QUBE has reported strong growth for the first half of the 2023 financial year, but earnings dropped in its Ports & Bulk division.
The logistics giant posted an underlying revenue increase of 23% in the first half of this financial year to $1.5 billion, and EBITA growth of 31% to $145 million.
In an investor meeting on Thursday (23 February) Qube managing director Paul Digney reported “very good margin uplifts” across most of the company’s value drivers.
He highlighted growth in the Logistics & Infrastructure division, where revenue grew by 32% to $692 million in the first half of this financial year, driven in part by high volumes of container, rail and project cargo activities.
In the Ports & Bulk division, revenue grew 18% to $806 million, but underlying EBITA decreased by 8.5% to $64 million.
Mr Digney and Qube chief financial officer Mark Wratten noted some challenges around productivity and costs in the Ports & Bulk business.
“[The decrease was] mainly related to ongoing labour shortage issues in some small pockets of the Ports & Bulk business unit, and an inability to fully recover inflationary escalations relating to some bulk mining contracts in the period,” they said.
“It’s not just the inflationary impacts that impacted our margins in the first half of the business; the labour shortages led to large productivity challenges and our ability to move volumes.
“We’re just not getting the efficiency out of that part of the business. It’s in isolated pockets, mostly in regional areas of western Australia.”
Mr Digney and Mr Wratten said Qube’s labour force is healthy in many of the areas it operates in, but it is looking to encourage people to work in the regions such as the Pilbara and Goldfields, which are experiencing the deficiencies.
“There is competing markets in those areas that we’ve got to be mindful of, but our people and culture and our HR team are working through things to make Qube an even better place to come and work for in those regions, so we’re working through ways of encouraging new recruits.”
And Patrick Terminals, of which 50% is owned by Qube, posted an underlying revenue growth of 14% to $400 million and improved margins during the financial period.
“Patrick’s market share across the four ports in period declined slightly to 41%, impacted mainly due to losing a shipping service to DP World in Melbourne during the period,” Mr Digney and Mr Wratten told investors.
“But also during the period, the Patrick team renewed and secured new contracts, which should see Patrick’s market share rebound.”
A number of projects are on track for delivery in 2023, such as the rail terminal and automated truck handling in Port Botany, crane automation in Port of Brisbane, the East Swanson rail facility in Port of Melbourne and redevelopment in Fremantle.

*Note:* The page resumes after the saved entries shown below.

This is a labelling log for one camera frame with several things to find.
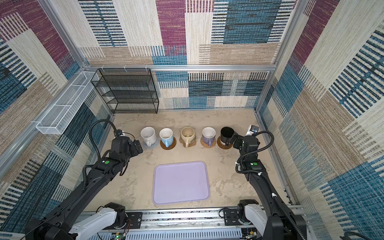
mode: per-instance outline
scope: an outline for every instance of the white mesh basket
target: white mesh basket
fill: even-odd
[[[93,81],[98,81],[99,77],[95,72],[82,72],[65,90],[63,95],[44,115],[36,128],[42,134],[63,134],[73,117],[80,109],[81,105],[91,92]]]

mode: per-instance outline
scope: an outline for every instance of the gray coaster
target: gray coaster
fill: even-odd
[[[159,142],[160,142],[160,138],[158,137],[158,138],[156,139],[156,142],[155,142],[154,144],[152,144],[150,147],[148,147],[148,146],[145,144],[145,142],[143,143],[143,146],[144,146],[144,148],[146,148],[146,149],[152,149],[152,148],[156,147],[156,146],[159,144]]]

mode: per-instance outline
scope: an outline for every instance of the wire rack
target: wire rack
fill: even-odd
[[[93,86],[113,113],[157,113],[159,98],[145,68],[98,69]]]
[[[63,134],[93,89],[91,80],[96,80],[93,78],[98,78],[94,72],[84,71],[79,74],[36,125],[36,128],[42,134]]]

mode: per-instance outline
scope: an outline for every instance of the light blue mug
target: light blue mug
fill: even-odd
[[[169,147],[173,143],[173,131],[170,128],[163,128],[160,133],[161,141],[166,147]]]

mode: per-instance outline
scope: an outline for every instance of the purple tray
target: purple tray
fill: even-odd
[[[153,202],[170,204],[209,198],[207,167],[203,162],[158,165],[155,168]]]

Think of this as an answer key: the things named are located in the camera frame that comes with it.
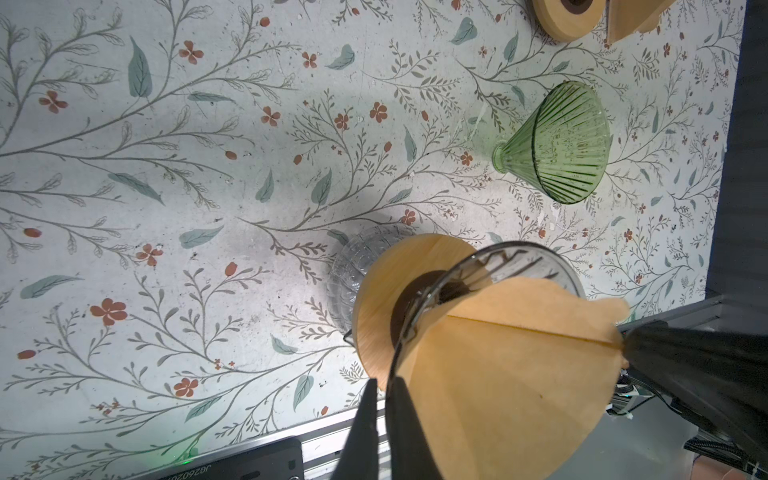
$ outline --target gray floor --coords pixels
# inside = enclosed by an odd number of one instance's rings
[[[688,480],[697,428],[654,399],[634,418],[605,416],[549,480]]]

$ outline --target floral tablecloth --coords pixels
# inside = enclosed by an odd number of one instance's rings
[[[6,2],[0,464],[115,478],[354,406],[328,312],[349,236],[558,251],[640,318],[703,298],[744,0],[570,44],[523,0]],[[592,85],[607,172],[553,204],[493,171]]]

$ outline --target orange flower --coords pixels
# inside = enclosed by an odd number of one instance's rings
[[[101,308],[98,306],[91,306],[91,315],[100,316],[101,321],[104,322],[104,326],[114,325],[115,320],[125,320],[128,318],[128,314],[124,311],[125,303],[113,302],[111,298],[105,298],[101,302]]]
[[[66,108],[69,106],[69,104],[65,101],[56,100],[58,97],[58,92],[48,90],[45,92],[45,94],[48,96],[48,98],[39,98],[38,102],[40,102],[40,105],[49,105],[48,110],[51,113],[57,114],[59,108]]]
[[[187,47],[187,50],[184,50],[183,48],[179,50],[179,56],[182,58],[188,58],[192,65],[197,65],[197,59],[202,58],[204,55],[203,51],[195,50],[194,43],[192,43],[191,40],[184,40],[184,46]]]
[[[336,128],[339,128],[340,130],[349,130],[349,127],[347,127],[346,123],[349,121],[349,115],[341,115],[339,114],[336,119],[333,121],[336,122]]]
[[[194,392],[192,389],[197,387],[197,380],[190,380],[188,378],[182,378],[181,382],[174,385],[174,390],[176,390],[176,396],[187,396],[191,397]]]
[[[408,210],[406,208],[406,214],[400,217],[400,223],[404,223],[405,225],[410,225],[415,221],[416,221],[416,212]]]
[[[261,118],[261,123],[265,124],[266,122],[270,122],[270,125],[273,127],[277,126],[277,121],[280,119],[280,112],[276,111],[275,113],[272,113],[272,109],[269,107],[264,107],[264,115]]]
[[[142,248],[143,252],[139,252],[136,254],[136,258],[139,260],[146,260],[147,265],[149,266],[155,266],[157,265],[157,260],[155,260],[155,257],[159,257],[163,254],[163,250],[158,250],[157,248],[153,249],[152,246],[147,243]]]
[[[376,121],[382,123],[382,120],[386,118],[386,106],[376,102],[373,104],[373,110],[371,110],[371,118],[375,118]]]
[[[461,159],[464,165],[469,166],[469,164],[472,163],[472,155],[470,155],[469,152],[464,152],[464,154],[461,156]]]
[[[310,54],[304,52],[301,54],[301,56],[306,59],[306,61],[304,62],[304,68],[309,68],[309,67],[317,68],[317,63],[315,63],[315,60],[317,60],[317,55],[312,54],[312,56],[310,57]]]

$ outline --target clear textured glass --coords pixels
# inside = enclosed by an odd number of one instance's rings
[[[341,332],[352,329],[352,309],[362,279],[382,253],[405,237],[415,234],[404,225],[369,228],[349,239],[336,255],[328,277],[331,320]]]
[[[584,288],[576,272],[547,247],[514,241],[497,243],[478,250],[445,272],[439,280],[413,299],[395,347],[387,385],[394,384],[400,353],[404,346],[414,340],[415,328],[424,312],[513,276],[550,279],[574,295],[585,297]]]
[[[609,130],[603,106],[587,85],[553,88],[528,120],[493,152],[493,166],[513,173],[561,204],[587,198],[608,161]]]

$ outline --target teal leaf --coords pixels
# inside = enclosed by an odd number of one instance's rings
[[[386,204],[390,205],[390,204],[396,204],[397,202],[402,202],[403,200],[411,196],[411,190],[413,189],[406,188],[405,190],[400,190],[400,192],[398,192],[397,195],[395,195],[394,197],[390,198]]]
[[[272,192],[274,191],[275,191],[275,182],[272,180],[272,169],[270,168],[270,174],[266,176],[264,185],[262,185],[259,191],[256,192],[256,200],[258,200],[262,204],[265,204],[266,202],[270,201],[270,198],[272,197]]]
[[[293,393],[293,411],[296,411],[296,407],[309,395],[312,389],[312,384],[315,379],[311,375],[302,375],[299,377],[299,382],[296,384],[296,391]]]
[[[563,70],[565,70],[566,68],[568,68],[568,65],[569,65],[570,63],[571,63],[571,61],[569,61],[569,60],[566,60],[566,61],[561,61],[560,63],[558,63],[558,66],[557,66],[557,67],[555,67],[555,68],[552,68],[552,71],[555,71],[555,72],[557,72],[557,71],[563,71]]]
[[[147,56],[136,45],[136,41],[131,37],[131,43],[134,44],[134,57],[128,63],[128,91],[131,97],[149,97],[152,93],[152,75],[149,73],[149,63]]]
[[[47,276],[42,280],[38,280],[37,282],[34,282],[32,285],[27,285],[24,288],[22,288],[22,291],[19,293],[19,296],[23,299],[37,298],[39,296],[45,295],[46,292],[48,292],[51,288],[57,285],[61,285],[62,283],[72,282],[75,280],[83,280],[83,279],[78,278],[76,276],[66,276],[66,275]]]
[[[413,162],[416,159],[416,142],[411,137],[411,132],[406,127],[406,158],[408,162]]]
[[[331,191],[332,173],[332,170],[328,170],[328,174],[318,180],[317,185],[312,189],[312,202],[323,205],[328,200],[328,193]]]
[[[523,104],[523,107],[525,106],[525,94],[523,94],[523,90],[520,90],[520,87],[515,85],[512,87],[512,93],[518,96],[518,100],[520,103]]]
[[[347,245],[349,243],[349,237],[346,235],[346,233],[342,232],[341,230],[328,230],[328,236],[333,237],[339,241],[342,245]]]
[[[211,406],[213,406],[214,403],[218,402],[219,400],[221,400],[220,396],[213,397],[210,400],[206,400],[205,402],[198,404],[193,409],[191,409],[189,413],[187,413],[187,418],[184,421],[187,422],[190,419],[203,415]]]
[[[458,26],[456,36],[451,40],[454,45],[460,45],[465,41],[472,40],[478,36],[478,29],[470,17],[464,17],[462,23]]]
[[[217,95],[217,94],[209,94],[205,91],[193,91],[187,96],[187,100],[192,101],[231,101],[232,103],[235,103],[235,100],[232,100],[229,97],[224,97],[223,95]]]
[[[332,70],[343,70],[344,68],[349,67],[354,61],[355,52],[352,51],[352,47],[347,44],[341,47],[341,55],[331,62],[331,65],[326,65],[326,67],[331,68]]]
[[[160,198],[160,194],[158,194],[156,191],[154,191],[154,188],[150,187],[149,185],[147,185],[143,181],[137,179],[133,175],[129,175],[129,174],[109,174],[109,175],[107,175],[107,177],[110,177],[112,180],[114,180],[114,181],[116,181],[116,182],[118,182],[120,184],[128,185],[130,188],[133,188],[138,193],[140,193],[142,195],[145,195],[145,196],[147,196],[149,198],[154,198],[155,200],[157,200],[161,204],[165,205],[163,203],[163,199]]]
[[[286,345],[282,340],[275,338],[274,335],[272,335],[272,348],[275,349],[275,352],[282,353],[283,355],[293,355],[299,351],[295,346]]]
[[[507,59],[507,63],[512,63],[515,60],[515,52],[518,50],[518,36],[520,36],[519,33],[515,34],[512,40],[507,43],[507,46],[504,47],[504,58]]]
[[[183,248],[197,247],[198,245],[202,245],[203,243],[210,242],[210,239],[218,235],[218,233],[221,231],[222,228],[224,228],[224,225],[218,228],[212,228],[210,230],[196,228],[186,233],[182,233],[179,236],[179,241],[181,242],[181,246]]]

Beyond the port terminals, Qube has been progressing with its Moorebank Logistics Park terminal infrastructure development and the Import Export (IMEX) rail shuttle.
Qube announced the acquisition of 12 new locomotives in December last year, for the first interstate service to be handled under automation at the IMEX terminal at Moorebank.
Mr Digney and Mr Wratten shared their thoughts on Aurizon’s recent announcement that it had entered a $1.8-billion contract that would grow its containerised freight business.
“We’re not a rail business, we’re actually a logistics business that delivers a rail solution, so we can watch that space,” they said.
“If there’s too much capacity going on, we can operate these trains somewhere else, we’ll continue to look at niche markets in that space, we’ve got terminals that’ll be in demand, we’ve got a domestic freight forwarding business that we can use spare capacity.
“It’s an interesting movement by Aurizon, but that’s their call.”
Looking ahead into the second half of the financial year, Mr Digney and Mr Wratten said they expect the labour availability issues to continue, and emerging challenges created severe weather in New Zealand – namely Cyclone Gabrielle.
“We do expect some softening in import volumes in the second half, particularly around discretionary spending on imported items, consumer spending due to the inflation and the higher interest rates hitting out economy at the moment,” they said.
“Both the Logistics & Infrastructure and Patrick business is expecting some softening on their import volumes in the second half, although our export volumes will remain strong and could offset a fair bit of this.”